TASK DESCRIPTION: Return exactly the lines below, starting with the one that has "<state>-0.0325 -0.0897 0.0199" and going on through the one that has "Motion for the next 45".

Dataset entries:
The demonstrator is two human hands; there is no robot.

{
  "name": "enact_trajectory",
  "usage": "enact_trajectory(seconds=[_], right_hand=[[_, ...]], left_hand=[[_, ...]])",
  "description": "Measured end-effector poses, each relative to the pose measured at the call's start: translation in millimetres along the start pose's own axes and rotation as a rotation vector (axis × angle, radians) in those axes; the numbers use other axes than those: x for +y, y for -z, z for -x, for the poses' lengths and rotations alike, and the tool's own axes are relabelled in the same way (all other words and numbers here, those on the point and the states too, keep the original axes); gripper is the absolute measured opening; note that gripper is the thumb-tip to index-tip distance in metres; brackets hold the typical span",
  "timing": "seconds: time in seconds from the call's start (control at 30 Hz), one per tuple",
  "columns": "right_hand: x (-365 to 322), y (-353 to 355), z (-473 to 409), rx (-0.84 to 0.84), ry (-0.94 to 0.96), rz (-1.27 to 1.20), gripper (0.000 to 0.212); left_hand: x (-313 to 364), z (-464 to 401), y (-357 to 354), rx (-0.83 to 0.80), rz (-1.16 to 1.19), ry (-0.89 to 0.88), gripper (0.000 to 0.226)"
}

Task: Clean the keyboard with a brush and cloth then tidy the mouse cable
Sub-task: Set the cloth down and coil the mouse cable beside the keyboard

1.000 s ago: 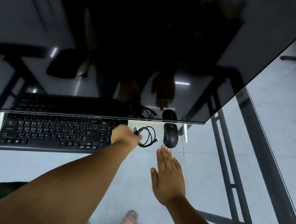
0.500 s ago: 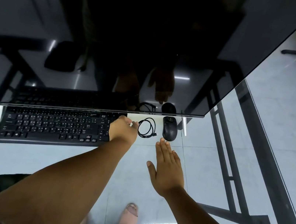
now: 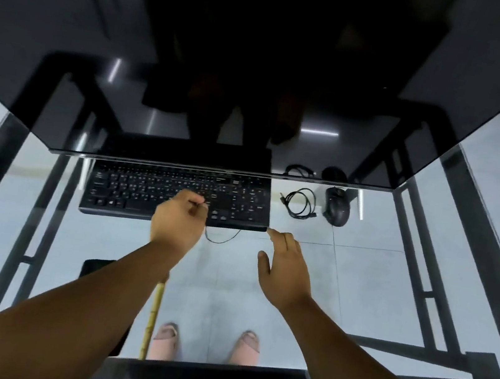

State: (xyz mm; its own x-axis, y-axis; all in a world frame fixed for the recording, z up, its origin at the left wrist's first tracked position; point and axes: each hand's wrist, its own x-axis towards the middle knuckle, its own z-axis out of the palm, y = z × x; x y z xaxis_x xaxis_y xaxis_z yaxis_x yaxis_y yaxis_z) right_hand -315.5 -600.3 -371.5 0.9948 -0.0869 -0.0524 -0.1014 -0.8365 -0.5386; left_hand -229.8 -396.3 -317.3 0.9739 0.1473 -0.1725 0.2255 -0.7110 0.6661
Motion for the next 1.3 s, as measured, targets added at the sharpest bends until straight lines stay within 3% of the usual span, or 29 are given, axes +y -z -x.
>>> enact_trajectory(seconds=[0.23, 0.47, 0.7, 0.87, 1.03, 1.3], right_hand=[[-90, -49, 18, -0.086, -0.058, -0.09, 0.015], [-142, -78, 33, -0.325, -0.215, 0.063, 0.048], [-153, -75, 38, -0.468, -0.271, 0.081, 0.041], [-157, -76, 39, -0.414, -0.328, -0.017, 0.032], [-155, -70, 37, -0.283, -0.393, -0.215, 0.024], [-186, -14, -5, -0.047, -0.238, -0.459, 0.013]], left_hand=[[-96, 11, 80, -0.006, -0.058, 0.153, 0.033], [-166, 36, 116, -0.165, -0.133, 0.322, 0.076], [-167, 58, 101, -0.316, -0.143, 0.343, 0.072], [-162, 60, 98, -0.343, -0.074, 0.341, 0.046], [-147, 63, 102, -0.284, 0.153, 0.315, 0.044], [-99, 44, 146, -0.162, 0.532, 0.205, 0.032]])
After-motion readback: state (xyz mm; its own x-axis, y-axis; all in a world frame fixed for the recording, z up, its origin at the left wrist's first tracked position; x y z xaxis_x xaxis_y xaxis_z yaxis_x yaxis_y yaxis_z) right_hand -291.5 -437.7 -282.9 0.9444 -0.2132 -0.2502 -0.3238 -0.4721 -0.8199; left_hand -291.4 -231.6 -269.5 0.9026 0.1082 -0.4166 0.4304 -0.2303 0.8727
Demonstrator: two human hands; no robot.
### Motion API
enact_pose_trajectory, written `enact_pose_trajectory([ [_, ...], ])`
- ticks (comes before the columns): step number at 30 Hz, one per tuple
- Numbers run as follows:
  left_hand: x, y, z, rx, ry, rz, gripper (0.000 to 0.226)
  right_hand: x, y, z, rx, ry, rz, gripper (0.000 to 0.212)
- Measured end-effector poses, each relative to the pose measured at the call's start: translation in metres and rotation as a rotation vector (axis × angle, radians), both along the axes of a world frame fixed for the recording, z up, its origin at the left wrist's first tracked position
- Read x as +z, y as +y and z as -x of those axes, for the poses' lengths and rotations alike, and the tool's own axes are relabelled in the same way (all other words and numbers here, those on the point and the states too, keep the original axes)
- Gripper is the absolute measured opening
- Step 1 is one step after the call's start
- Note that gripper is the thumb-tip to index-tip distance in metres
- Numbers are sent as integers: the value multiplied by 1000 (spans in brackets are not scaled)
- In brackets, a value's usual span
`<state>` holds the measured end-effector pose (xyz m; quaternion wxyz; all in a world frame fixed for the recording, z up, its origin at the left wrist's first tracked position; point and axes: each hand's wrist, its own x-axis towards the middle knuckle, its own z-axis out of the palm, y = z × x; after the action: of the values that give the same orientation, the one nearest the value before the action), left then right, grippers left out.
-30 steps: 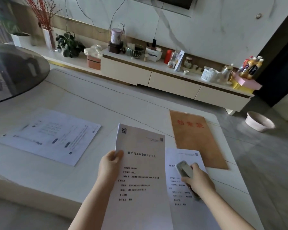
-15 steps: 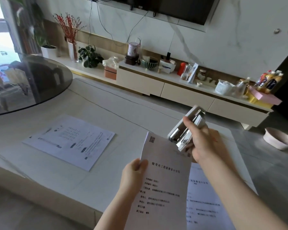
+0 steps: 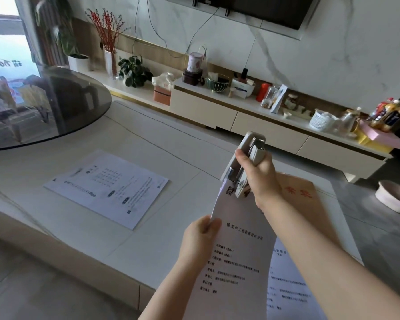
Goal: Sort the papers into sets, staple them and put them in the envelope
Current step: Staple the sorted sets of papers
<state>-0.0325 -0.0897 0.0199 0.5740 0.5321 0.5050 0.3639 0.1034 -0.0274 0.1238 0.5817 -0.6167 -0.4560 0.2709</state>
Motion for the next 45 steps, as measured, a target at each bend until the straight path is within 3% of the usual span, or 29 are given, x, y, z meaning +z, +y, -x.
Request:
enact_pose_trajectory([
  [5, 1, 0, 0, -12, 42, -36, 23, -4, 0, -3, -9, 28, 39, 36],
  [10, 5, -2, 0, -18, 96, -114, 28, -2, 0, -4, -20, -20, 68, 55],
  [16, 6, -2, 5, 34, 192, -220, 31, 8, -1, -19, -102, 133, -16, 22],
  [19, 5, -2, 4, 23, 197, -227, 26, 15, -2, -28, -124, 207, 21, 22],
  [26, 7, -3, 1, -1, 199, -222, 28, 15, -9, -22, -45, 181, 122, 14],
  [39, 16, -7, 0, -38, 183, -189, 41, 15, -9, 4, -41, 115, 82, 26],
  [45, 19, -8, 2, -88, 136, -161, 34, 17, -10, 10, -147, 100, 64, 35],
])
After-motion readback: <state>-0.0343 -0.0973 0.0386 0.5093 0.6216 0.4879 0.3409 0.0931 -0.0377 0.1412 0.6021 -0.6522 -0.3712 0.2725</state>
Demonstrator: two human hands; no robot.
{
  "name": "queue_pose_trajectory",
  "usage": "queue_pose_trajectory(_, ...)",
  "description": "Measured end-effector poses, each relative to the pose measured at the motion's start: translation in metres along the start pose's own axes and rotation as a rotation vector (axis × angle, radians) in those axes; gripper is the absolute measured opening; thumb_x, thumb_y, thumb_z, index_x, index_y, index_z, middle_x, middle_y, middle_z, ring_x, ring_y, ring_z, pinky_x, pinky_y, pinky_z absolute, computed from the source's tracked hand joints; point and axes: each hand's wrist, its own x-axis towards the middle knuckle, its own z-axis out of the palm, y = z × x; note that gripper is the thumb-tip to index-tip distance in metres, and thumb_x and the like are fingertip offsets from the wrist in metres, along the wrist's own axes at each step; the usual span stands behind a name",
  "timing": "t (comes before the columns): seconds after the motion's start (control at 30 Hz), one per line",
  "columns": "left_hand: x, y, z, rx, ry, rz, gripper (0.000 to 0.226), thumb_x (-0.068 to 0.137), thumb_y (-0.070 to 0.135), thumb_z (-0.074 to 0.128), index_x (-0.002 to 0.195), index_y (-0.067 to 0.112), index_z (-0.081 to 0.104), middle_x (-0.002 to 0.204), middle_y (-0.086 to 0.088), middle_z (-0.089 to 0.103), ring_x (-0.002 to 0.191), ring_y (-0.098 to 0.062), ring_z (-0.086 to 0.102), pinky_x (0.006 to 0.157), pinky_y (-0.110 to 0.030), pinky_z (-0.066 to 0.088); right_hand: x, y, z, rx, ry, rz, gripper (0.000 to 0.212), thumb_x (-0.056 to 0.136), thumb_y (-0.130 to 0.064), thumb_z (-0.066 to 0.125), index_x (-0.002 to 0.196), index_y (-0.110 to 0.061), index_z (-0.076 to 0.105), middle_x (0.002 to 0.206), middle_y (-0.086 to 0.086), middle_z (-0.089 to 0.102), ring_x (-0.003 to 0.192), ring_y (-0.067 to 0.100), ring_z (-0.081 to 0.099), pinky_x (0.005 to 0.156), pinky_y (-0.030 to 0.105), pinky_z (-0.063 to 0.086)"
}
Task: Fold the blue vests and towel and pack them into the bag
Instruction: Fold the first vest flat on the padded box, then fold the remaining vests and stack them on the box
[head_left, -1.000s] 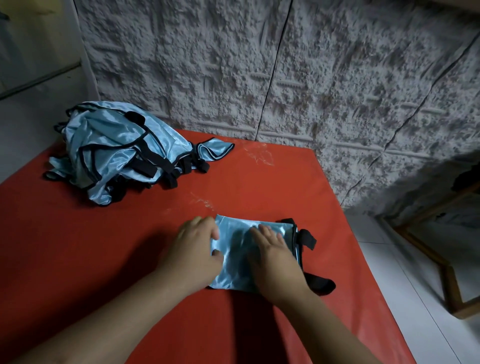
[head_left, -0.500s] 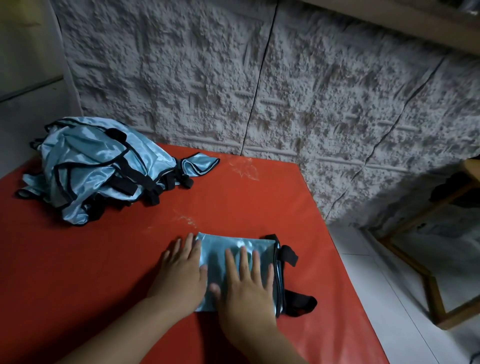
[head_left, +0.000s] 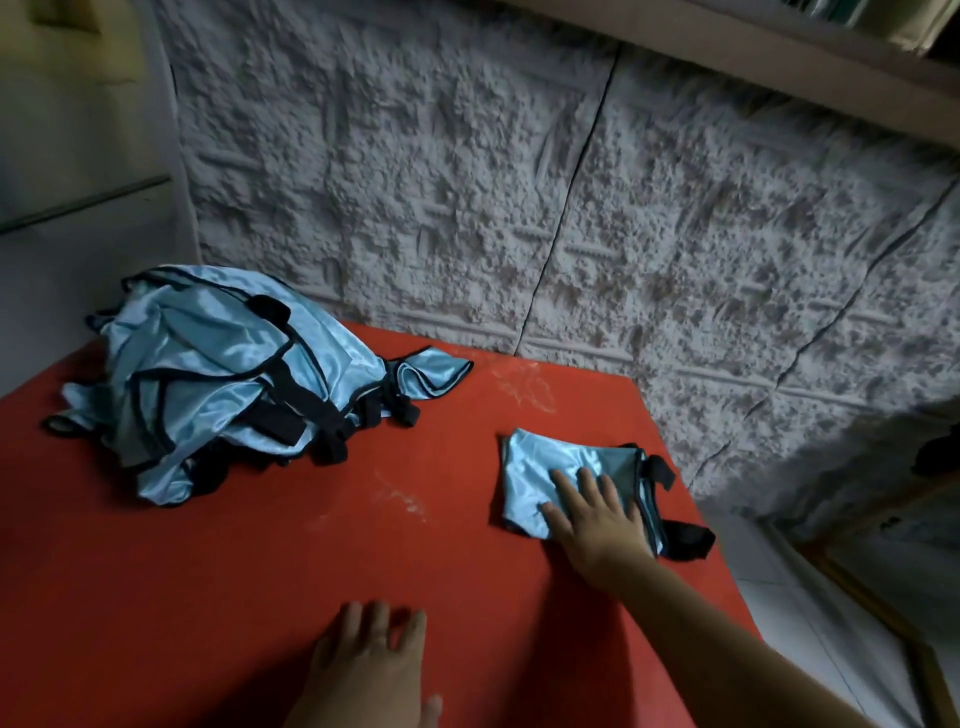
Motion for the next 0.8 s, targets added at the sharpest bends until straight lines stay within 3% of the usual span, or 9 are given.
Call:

OUTPUT:
<state>-0.0325 -0.0897 0.0199 0.5740 0.5321 0.5050 0.3639 0.1034 -0.0274 0.1238 0.5817 -0.6167 -0.4560 0.2709</state>
Motion for the next 45 steps, as measured, a target at each bend until the straight path is within 3% of the usual span, or 29 are given, x, y, z meaning +z, +y, -x.

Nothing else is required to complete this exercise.